■ **TO DO**
Where the data below has the string "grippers", return the whole line.

── DATA SHOWN ──

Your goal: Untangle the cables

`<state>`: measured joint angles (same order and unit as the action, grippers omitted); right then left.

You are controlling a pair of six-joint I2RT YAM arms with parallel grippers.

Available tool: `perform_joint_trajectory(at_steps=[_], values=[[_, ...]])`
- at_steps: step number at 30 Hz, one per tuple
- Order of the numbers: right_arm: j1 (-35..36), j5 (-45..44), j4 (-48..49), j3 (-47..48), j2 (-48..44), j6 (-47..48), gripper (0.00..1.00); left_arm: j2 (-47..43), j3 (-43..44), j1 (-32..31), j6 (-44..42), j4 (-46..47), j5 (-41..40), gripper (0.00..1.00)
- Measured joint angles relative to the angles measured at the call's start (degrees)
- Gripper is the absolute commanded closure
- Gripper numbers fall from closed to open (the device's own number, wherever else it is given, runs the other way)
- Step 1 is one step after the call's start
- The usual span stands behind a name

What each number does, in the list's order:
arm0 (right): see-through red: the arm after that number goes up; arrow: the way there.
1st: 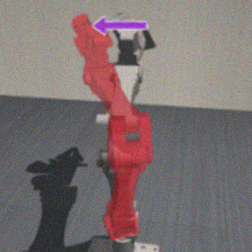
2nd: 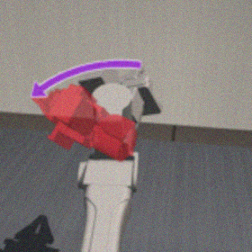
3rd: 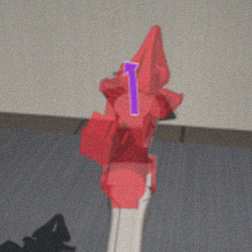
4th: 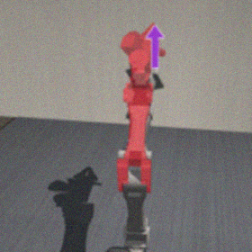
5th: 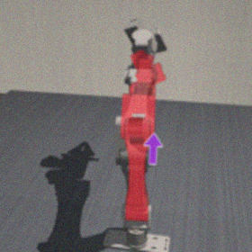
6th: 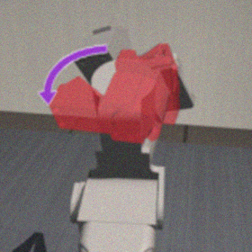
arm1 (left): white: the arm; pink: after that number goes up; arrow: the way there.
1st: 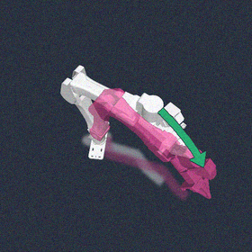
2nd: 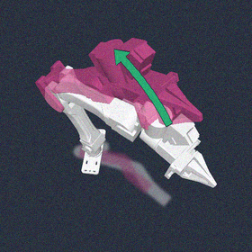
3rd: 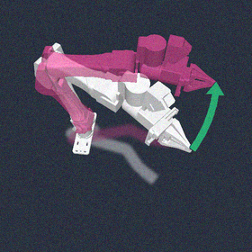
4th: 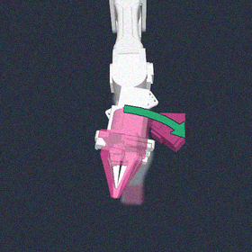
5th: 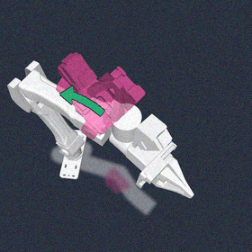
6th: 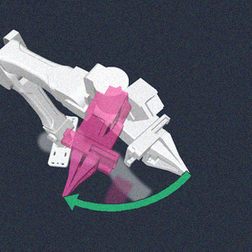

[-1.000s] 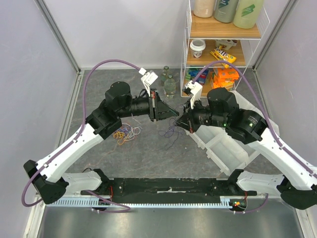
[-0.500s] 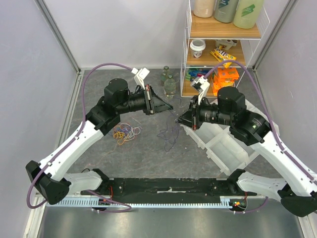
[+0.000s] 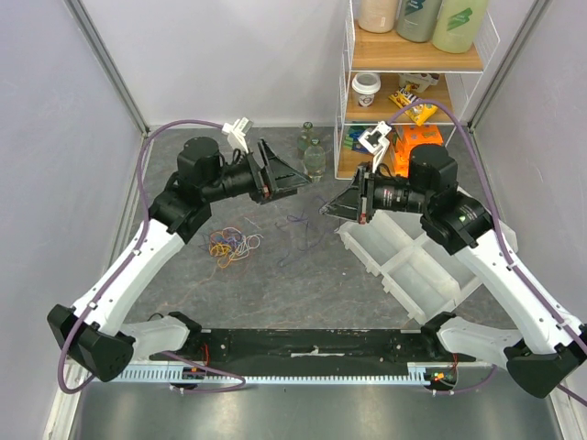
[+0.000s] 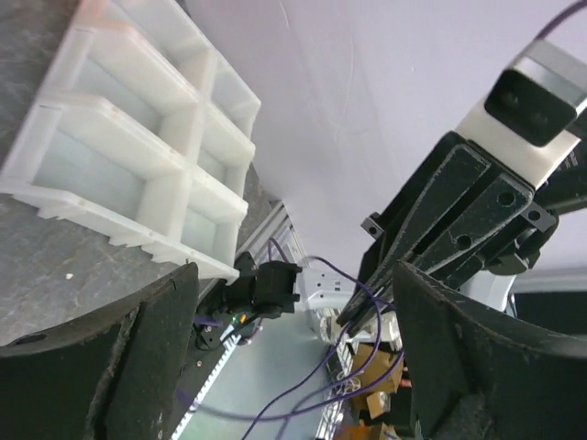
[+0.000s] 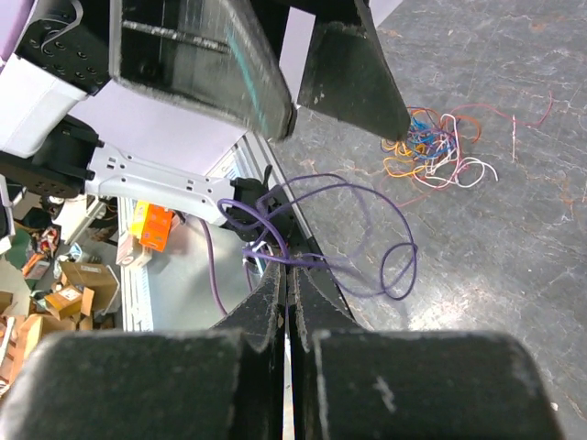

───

■ **ANSWER SPACE**
`<state>`: measured joint angles (same order and unit as the action, grippers omitted); right then left.
You are controlling a pair of six-joint I2RT YAM arms with parallel grippers.

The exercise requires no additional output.